_Directions for this task_: Nothing but the images is to be left out of your exact copy of the entries.

[Extracted records]

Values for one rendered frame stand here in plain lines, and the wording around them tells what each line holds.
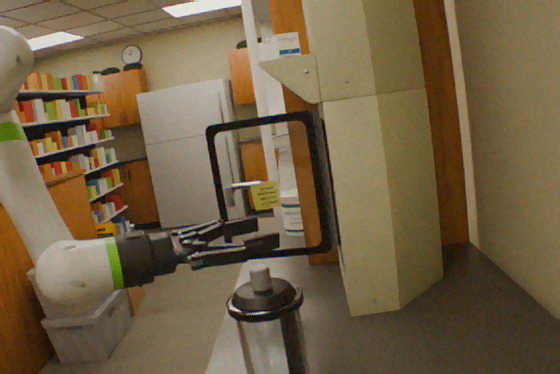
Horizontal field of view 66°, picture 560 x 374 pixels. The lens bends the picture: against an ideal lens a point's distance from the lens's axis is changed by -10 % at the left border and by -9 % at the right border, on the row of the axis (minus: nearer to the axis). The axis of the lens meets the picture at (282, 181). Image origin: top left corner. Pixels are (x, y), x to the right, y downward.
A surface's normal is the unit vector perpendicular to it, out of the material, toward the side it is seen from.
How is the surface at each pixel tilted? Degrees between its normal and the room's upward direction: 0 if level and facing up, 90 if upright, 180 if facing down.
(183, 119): 90
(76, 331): 96
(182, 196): 90
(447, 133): 90
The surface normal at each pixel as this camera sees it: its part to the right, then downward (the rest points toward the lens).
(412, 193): 0.67, 0.03
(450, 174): -0.04, 0.18

_Output for this task_:
Values for one rendered frame stand here in plain lines, and the wording around them tells what each line holds.
Horizontal field of view 66°, picture 560 x 374 pixels. The lens bends the picture: against an ideal lens a point's distance from the lens's axis is changed by -10 % at the left border and by -9 % at the right border, on the row of the axis (minus: nearer to the axis). The axis of the lens meets the picture at (282, 181). Image origin: top left corner. Pixels are (x, y), x to the right, y downward.
A surface's normal is the unit vector perpendicular to it, out of the material, toward the side it is seen from.
How is the surface at each pixel tilted? Degrees between its normal and the room's upward direction: 0 if level and facing up, 90 if upright, 180 if facing down.
(183, 119): 90
(76, 331): 96
(182, 196): 90
(447, 133): 90
The surface normal at each pixel as this camera sees it: its part to the right, then downward (the rest points toward the lens).
(412, 193): 0.67, 0.03
(450, 174): -0.04, 0.18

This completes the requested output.